Supplied material:
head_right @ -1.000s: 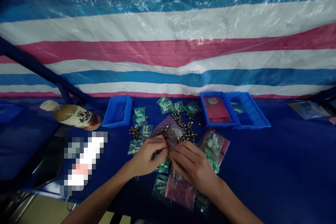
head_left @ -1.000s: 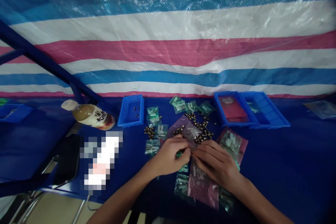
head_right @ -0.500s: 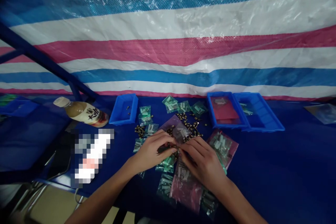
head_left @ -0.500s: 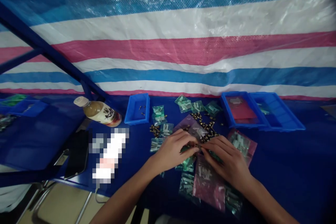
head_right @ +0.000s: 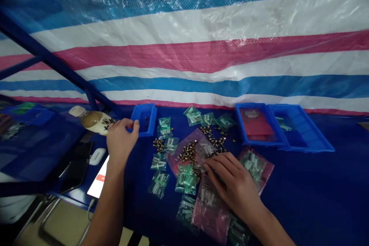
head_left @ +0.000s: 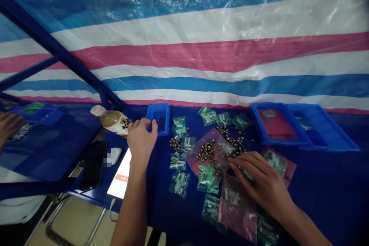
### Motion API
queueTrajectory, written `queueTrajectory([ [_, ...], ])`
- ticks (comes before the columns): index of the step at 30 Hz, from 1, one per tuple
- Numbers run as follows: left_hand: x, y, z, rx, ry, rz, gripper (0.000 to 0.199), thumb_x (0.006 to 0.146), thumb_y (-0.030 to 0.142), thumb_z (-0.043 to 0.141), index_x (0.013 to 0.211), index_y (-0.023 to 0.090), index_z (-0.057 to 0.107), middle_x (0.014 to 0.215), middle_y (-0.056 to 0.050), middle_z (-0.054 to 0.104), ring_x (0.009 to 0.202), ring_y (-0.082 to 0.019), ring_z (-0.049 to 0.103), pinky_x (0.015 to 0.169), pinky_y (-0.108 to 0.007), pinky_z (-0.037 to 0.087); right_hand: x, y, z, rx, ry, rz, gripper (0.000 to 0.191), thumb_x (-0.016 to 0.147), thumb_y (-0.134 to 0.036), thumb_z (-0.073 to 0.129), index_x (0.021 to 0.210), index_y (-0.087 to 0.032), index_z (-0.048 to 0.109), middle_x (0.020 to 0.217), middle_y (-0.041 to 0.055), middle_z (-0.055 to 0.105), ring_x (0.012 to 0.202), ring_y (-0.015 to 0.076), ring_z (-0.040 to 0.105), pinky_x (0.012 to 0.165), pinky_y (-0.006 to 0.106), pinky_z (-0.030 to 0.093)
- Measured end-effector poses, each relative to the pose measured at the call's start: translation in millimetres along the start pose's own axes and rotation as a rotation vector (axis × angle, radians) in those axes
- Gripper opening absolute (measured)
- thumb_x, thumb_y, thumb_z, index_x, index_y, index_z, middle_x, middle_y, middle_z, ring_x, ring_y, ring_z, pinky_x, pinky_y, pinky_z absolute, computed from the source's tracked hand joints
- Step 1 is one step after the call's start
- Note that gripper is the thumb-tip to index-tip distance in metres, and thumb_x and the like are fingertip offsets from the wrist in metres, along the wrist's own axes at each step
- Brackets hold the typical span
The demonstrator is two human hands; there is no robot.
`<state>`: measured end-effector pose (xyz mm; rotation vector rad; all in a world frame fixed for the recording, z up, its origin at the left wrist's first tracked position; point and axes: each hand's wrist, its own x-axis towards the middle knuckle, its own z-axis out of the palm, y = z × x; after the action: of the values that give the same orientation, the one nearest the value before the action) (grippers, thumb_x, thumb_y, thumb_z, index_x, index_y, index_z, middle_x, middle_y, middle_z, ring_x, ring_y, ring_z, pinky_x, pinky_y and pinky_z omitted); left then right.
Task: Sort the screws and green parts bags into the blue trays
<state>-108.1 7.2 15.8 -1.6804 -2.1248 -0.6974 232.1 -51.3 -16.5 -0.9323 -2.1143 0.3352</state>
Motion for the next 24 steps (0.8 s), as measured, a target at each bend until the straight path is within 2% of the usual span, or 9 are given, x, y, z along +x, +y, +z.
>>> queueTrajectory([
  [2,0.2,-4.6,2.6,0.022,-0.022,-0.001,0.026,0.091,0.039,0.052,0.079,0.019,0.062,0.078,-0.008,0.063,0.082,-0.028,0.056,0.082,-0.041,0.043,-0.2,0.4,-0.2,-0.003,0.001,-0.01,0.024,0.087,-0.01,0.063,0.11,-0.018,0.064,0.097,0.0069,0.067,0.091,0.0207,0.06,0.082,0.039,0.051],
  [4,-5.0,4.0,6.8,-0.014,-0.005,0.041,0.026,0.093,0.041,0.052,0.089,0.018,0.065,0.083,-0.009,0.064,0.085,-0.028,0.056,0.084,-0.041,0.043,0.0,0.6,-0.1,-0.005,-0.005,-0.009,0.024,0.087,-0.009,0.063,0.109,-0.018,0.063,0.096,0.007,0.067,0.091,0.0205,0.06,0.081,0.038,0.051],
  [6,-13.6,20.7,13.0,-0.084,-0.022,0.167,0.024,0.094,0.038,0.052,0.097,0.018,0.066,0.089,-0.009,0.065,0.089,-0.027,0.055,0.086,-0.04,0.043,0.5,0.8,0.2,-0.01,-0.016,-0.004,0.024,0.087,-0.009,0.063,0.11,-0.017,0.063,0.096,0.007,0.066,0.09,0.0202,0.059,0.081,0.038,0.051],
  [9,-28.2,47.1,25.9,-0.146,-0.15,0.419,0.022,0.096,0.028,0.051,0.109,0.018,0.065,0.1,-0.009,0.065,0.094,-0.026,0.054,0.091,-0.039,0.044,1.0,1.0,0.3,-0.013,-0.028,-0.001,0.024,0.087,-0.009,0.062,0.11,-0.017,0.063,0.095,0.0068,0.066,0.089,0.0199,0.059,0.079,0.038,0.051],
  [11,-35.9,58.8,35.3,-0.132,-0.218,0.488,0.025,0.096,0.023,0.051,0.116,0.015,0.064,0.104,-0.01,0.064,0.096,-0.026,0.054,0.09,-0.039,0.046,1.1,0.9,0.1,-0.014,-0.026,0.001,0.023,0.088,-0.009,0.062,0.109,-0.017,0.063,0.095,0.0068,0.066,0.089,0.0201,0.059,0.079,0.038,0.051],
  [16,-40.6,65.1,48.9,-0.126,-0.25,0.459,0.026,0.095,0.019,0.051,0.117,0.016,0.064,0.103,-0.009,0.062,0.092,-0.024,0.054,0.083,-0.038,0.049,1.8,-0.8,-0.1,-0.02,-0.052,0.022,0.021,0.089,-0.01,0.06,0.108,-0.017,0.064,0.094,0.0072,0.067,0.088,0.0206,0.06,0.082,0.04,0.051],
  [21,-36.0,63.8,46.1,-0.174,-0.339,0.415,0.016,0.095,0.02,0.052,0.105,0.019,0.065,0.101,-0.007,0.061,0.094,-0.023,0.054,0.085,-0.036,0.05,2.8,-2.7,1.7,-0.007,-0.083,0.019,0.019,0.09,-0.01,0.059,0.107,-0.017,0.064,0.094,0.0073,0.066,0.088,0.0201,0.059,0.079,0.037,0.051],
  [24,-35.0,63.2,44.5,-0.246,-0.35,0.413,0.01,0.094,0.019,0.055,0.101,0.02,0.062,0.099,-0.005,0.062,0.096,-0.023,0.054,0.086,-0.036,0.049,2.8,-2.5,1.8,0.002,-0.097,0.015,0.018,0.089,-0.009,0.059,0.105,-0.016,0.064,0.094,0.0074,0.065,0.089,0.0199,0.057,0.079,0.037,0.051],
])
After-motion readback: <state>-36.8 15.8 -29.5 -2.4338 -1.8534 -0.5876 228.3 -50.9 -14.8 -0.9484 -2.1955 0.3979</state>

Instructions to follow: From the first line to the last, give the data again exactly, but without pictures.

Expected answer:
head_right @ -1.000s: 
head_left @ -1.000s: 
head_right @ -0.500s: 
head_left @ -0.500s: 
head_right @ +0.000s: 
head_left @ +0.000s: 
### Motion API
queueTrajectory, written `queueTrajectory([ [_, ...], ])`
- ticks (comes before the columns): index of the step at 30 Hz, from 1, one per tuple
- Numbers run as follows: left_hand: x, y, z, rx, ry, rz, gripper (0.000 to 0.199), thumb_x (0.006 to 0.146), thumb_y (-0.030 to 0.142), thumb_z (-0.043 to 0.141), index_x (0.013 to 0.211), index_y (-0.023 to 0.090), index_z (-0.057 to 0.107), middle_x (0.014 to 0.215), middle_y (-0.056 to 0.050), middle_z (-0.054 to 0.104), ring_x (0.009 to 0.202), ring_y (-0.082 to 0.019), ring_z (-0.049 to 0.103), pinky_x (0.015 to 0.169), pinky_y (-0.108 to 0.007), pinky_z (-0.037 to 0.087); right_hand: x, y, z, rx, ry, rz, gripper (0.000 to 0.191), thumb_x (-0.016 to 0.147), thumb_y (-0.134 to 0.036), thumb_z (-0.073 to 0.129), index_x (0.021 to 0.210), index_y (-0.087 to 0.032), index_z (-0.048 to 0.109), middle_x (0.020 to 0.217), middle_y (-0.041 to 0.055), middle_z (-0.055 to 0.105), ring_x (0.012 to 0.202), ring_y (-0.015 to 0.076), ring_z (-0.040 to 0.105), pinky_x (0.012 to 0.165), pinky_y (-0.006 to 0.106), pinky_z (-0.030 to 0.093)
- Measured end-effector poses, each relative to the pose measured at the call's start: translation in millimetres along the start pose's own axes and rotation as a rotation vector (axis × angle, radians) in those axes
- Gripper opening absolute (measured)
- thumb_x, thumb_y, thumb_z, index_x, index_y, index_z, middle_x, middle_y, middle_z, ring_x, ring_y, ring_z, pinky_x, pinky_y, pinky_z absolute, computed from the source's tracked hand joints
- Step 1 is one step after the call's start
- Note that gripper is the thumb-tip to index-tip distance in metres, and thumb_x and the like are fingertip offsets from the wrist in metres, along the wrist's own axes at each step
- Brackets hold the typical span
The demonstrator is two human hands; there is no robot.
`<state>`: measured end-effector pose (xyz mm; rotation vector rad; all in a world frame fixed for the recording, z up, its origin at the left wrist's first tracked position; point and axes: each hand's wrist, its own x-axis towards the middle knuckle, its own z-axis out of the palm, y = z × x; after the action: of the values that give the same orientation, the one nearest the value before the action) (grippers, thumb_x, thumb_y, thumb_z, index_x, index_y, index_z, middle_x, middle_y, middle_z, ring_x, ring_y, ring_z, pinky_x, pinky_y and pinky_z omitted); left then right.
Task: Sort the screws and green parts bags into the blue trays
<state>-108.1 7.2 15.8 -1.6804 -2.1248 -0.6974 232.1 -51.3 -16.5 -0.9323 -2.1143 0.3352</state>
Motion for the next 24 steps (0.8 s), as measured, a target at each bend until the straight path is within 2% of the usual span, or 9 are given, x, y, z along +x, +y, +z.
>>> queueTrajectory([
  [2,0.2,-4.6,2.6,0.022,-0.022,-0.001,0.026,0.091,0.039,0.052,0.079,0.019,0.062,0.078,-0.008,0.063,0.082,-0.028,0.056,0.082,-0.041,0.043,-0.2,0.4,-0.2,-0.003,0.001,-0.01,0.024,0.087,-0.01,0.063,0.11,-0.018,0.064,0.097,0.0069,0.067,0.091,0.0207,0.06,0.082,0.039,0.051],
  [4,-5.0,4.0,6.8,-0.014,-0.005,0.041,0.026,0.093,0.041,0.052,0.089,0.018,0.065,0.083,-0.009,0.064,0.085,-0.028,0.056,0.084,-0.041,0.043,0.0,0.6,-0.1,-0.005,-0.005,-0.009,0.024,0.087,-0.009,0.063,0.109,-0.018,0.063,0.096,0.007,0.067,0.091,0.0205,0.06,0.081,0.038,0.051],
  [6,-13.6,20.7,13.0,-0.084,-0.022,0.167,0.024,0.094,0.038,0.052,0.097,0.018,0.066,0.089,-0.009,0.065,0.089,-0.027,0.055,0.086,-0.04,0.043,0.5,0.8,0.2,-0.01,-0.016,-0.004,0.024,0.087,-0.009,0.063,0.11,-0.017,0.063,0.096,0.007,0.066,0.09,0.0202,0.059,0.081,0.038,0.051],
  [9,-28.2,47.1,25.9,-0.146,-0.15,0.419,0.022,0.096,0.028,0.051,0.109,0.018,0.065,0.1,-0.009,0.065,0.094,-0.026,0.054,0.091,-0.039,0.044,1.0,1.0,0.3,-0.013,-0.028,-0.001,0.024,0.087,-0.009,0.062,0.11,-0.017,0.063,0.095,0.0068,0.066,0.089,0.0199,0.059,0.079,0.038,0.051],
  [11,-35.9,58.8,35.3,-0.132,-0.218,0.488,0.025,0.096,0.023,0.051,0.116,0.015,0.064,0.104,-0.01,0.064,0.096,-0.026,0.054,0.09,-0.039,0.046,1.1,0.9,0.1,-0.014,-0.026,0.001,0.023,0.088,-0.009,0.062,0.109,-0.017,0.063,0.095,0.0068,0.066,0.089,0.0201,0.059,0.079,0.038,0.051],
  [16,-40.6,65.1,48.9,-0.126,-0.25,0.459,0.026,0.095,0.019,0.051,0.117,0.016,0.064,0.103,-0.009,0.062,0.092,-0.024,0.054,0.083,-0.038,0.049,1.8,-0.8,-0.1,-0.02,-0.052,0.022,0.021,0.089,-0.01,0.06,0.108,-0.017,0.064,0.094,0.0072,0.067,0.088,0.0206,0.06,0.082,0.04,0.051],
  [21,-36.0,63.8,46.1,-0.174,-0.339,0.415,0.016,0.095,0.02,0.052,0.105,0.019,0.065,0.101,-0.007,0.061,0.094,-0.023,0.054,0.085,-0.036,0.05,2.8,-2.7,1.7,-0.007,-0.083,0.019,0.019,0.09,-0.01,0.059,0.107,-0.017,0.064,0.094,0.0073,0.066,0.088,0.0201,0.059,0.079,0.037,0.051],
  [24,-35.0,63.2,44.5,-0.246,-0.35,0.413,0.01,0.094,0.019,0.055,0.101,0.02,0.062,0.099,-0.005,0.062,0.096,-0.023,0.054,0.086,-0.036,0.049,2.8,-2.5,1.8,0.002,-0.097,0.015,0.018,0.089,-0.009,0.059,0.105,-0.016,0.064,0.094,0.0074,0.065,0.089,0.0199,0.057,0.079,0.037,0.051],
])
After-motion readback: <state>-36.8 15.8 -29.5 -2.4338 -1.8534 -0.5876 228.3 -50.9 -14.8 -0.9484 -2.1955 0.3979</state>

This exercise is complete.